AWS Compute Optimizer ingests this data for free and emits "Over-provisioned / Optimized / Under-provisioned" findings per instance, with a recommended type and projected savings. I treated it as a worklist, not gospel. It flagged 38 of our 112 instances as over-provisioned.

Compute Optimizer is only as good as its memory data. Without the CloudWatch agent reporting mem_used_percent, it assumes memory is fine and may recommend a downsize that triggers OOM kills in production.

I installed the agent fleet-wide first, then waited a full week for fresh memory metrics before trusting any recommendation that reduced RAM.

Where the savings actually came from

The 31% wasn't evenly spread. Breaking it down clarified where to spend future effort.

Change	Instances	Share of savings
Downsize one family step (e.g. `m5.2xlarge` → `m5.xlarge`)	27	~52%
Terminate idle / orphaned instances	9	~28%
Move to newer generation (`m5` → `m6i`)	14	~12%
Schedule non-prod shutdown nights/weekends	18	~8%

The orphaned instances stung. Three were dev boxes from people who'd left, two were a load test someone forgot to tear down. Tagging discipline would have caught all five.

Make downsizing safe and reversible

I batched changes by blast radius. Non-prod first, then prod stateless services behind auto scaling, then stateful last. Each change was a stop/modify/start, so I scripted it and verified the new type before restart.

import boto3

ec2 = boto3.client("ec2")
INSTANCE_ID = "i-0abc123def456"
NEW_TYPE = "m5.xlarge"

ec2.stop_instances(InstanceIds=[INSTANCE_ID])
ec2.get_waiter("instance_stopped").wait(InstanceIds=[INSTANCE_ID])

ec2.modify_instance_attribute(
    InstanceId=INSTANCE_ID,
    InstanceType={"Value": NEW_TYPE},
)

ec2.start_instances(InstanceIds=[INSTANCE_ID])
ec2.get_waiter("instance_running").wait(InstanceIds=[INSTANCE_ID])
print(f"{INSTANCE_ID} is now {NEW_TYPE}")

After each batch I watched CPU, memory, and p99 latency for 48 hours before moving on. Two instances had to bounce back up a size, both were JVM services where heap pressure showed up as GC pauses, not CPU. That's exactly why memory metrics are non-negotiable.

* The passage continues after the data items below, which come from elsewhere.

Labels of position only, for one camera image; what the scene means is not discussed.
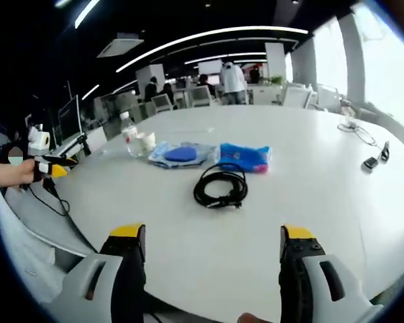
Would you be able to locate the green potted plant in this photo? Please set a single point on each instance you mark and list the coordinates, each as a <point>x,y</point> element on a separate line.
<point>277,80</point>

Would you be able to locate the white mesh office chair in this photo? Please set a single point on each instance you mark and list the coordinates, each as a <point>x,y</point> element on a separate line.
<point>162,103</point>
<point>328,97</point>
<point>296,97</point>
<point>202,97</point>

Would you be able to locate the ceiling air conditioner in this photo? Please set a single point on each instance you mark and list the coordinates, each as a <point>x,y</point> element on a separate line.
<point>120,45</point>

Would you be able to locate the person's right hand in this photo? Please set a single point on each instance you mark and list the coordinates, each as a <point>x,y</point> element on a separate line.
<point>252,319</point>

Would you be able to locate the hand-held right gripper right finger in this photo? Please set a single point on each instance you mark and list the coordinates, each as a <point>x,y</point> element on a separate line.
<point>299,279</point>

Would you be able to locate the desk monitor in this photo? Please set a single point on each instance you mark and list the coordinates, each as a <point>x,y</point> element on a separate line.
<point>69,117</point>

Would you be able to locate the small black device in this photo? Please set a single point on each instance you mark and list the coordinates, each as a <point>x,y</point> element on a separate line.
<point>370,162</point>

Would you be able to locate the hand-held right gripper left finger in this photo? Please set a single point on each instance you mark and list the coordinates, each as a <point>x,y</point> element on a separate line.
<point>128,279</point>

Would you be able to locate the clear plastic bag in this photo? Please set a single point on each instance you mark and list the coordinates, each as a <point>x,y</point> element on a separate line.
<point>158,156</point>

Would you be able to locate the black clip device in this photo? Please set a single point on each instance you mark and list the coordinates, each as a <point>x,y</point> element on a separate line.
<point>384,151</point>

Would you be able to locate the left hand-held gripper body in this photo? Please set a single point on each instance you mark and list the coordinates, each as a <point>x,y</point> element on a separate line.
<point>38,141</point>

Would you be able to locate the patterned paper cup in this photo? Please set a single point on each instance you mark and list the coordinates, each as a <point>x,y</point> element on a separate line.
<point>147,143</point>

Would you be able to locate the person's left hand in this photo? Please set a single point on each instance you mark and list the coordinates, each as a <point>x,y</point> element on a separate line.
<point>20,171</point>

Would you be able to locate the white table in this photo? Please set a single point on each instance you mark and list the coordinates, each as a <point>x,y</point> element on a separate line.
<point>289,202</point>

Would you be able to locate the blue tissue packet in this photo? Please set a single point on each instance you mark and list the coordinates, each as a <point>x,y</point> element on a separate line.
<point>244,158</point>

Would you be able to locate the blue oval pad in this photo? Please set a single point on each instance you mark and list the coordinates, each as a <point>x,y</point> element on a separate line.
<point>180,154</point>

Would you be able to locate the white side desk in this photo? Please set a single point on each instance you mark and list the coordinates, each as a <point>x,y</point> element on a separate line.
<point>72,144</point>

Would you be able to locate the white display board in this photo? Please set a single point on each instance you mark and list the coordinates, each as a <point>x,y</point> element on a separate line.
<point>209,66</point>

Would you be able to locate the person's white shirt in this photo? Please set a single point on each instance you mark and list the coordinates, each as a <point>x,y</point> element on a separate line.
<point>30,242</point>

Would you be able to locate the clear water bottle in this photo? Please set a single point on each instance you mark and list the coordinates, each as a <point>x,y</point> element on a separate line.
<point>129,134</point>

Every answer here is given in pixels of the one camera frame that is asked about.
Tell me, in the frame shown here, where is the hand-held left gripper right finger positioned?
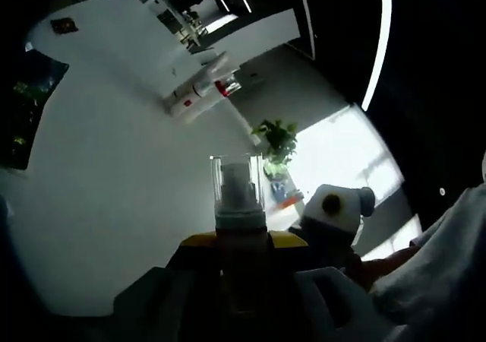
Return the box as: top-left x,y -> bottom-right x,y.
265,232 -> 393,342

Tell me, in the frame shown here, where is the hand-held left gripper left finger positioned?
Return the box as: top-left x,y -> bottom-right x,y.
112,233 -> 226,342

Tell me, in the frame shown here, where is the white skincare pump bottle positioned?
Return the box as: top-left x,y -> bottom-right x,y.
209,154 -> 273,320

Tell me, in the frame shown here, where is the white skincare bottle red square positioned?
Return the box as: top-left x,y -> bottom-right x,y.
162,80 -> 219,125

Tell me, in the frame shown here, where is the white skincare tube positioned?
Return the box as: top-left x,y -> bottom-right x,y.
195,51 -> 233,88

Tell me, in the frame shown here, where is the green black printed packet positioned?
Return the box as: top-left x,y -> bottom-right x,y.
9,49 -> 70,172

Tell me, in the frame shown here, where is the small golden brown packet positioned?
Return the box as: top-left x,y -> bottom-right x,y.
49,17 -> 79,34

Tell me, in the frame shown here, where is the orange drink bottle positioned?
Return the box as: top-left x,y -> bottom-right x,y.
279,193 -> 305,208

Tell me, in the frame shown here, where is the person's right hand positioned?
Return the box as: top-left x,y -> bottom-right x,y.
343,250 -> 383,293

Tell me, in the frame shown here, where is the blue packet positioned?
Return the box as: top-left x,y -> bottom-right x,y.
271,178 -> 293,198

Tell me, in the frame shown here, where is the green potted plant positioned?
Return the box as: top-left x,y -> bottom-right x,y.
251,119 -> 299,185

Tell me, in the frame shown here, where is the person's pale shirt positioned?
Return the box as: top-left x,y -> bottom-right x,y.
370,184 -> 486,334

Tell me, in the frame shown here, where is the ceiling light strip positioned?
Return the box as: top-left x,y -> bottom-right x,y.
360,0 -> 394,113

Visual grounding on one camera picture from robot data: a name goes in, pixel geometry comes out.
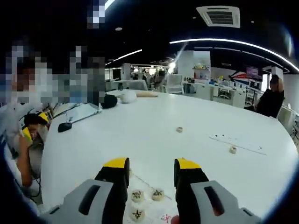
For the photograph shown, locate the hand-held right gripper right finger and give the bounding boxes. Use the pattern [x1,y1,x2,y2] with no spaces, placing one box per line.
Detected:
[174,158,262,224]

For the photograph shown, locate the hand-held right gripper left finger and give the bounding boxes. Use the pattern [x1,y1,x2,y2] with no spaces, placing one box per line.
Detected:
[48,157,130,224]

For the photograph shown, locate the group of wooden chess pieces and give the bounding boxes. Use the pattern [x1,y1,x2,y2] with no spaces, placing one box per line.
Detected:
[129,127,238,222]

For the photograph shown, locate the thin chessboard sheet red lines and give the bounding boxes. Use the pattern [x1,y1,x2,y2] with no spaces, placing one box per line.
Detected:
[128,172,179,224]

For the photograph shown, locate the small black object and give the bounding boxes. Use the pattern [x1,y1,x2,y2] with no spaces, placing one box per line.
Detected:
[57,113,73,133]

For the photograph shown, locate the white table power strip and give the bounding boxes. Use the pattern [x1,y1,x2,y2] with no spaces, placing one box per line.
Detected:
[209,134,267,156]

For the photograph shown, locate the black round object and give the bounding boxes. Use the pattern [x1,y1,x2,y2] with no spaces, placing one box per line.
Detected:
[102,94,118,109]

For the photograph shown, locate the white round object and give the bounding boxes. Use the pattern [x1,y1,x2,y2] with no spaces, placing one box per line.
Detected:
[119,90,137,104]

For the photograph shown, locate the short ceiling light strip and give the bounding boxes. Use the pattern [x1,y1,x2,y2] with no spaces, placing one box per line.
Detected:
[105,49,142,66]

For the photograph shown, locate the wooden rolling pin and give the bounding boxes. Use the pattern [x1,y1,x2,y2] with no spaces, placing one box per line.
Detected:
[136,91,159,98]

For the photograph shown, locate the white mesh chair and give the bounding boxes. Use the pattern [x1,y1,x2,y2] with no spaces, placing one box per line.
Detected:
[166,74,183,94]

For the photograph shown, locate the display shelf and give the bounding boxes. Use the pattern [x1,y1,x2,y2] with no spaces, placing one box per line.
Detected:
[192,63,211,80]

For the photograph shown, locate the purple screen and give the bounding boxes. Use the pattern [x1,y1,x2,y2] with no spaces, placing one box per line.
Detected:
[246,66,263,80]

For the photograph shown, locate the curved ceiling light strip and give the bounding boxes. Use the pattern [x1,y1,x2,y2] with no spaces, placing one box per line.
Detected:
[169,38,299,72]

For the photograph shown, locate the ceiling air conditioner vent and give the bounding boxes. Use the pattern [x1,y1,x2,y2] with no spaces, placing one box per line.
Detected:
[196,6,241,28]

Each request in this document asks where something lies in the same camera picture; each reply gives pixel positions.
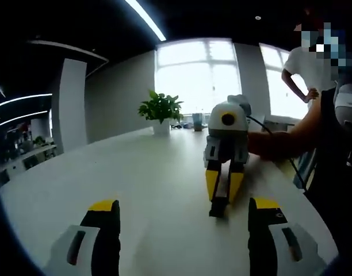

Keep it from creeping back

Right-sizing is not a one-time event; provisioning drifts back up as teams round up "to be safe." I set a monthly Compute Optimizer review, a budget alert in AWS Budgets, and a tagging policy enforced via SCP so every instance carries an owner and environment tag. The audit found the savings; the guardrails keep them.

Takeaways

Sort by utilization, not price, and always pull both average and peak over at least 14 days.
Install the CloudWatch agent for memory metrics before trusting any downsize recommendation.
Idle and orphaned instances are pure waste; enforce owner/environment tags via SCP to find them automatically.
Bank the win with recurring reviews and budget alerts, or provisioning will creep right back up.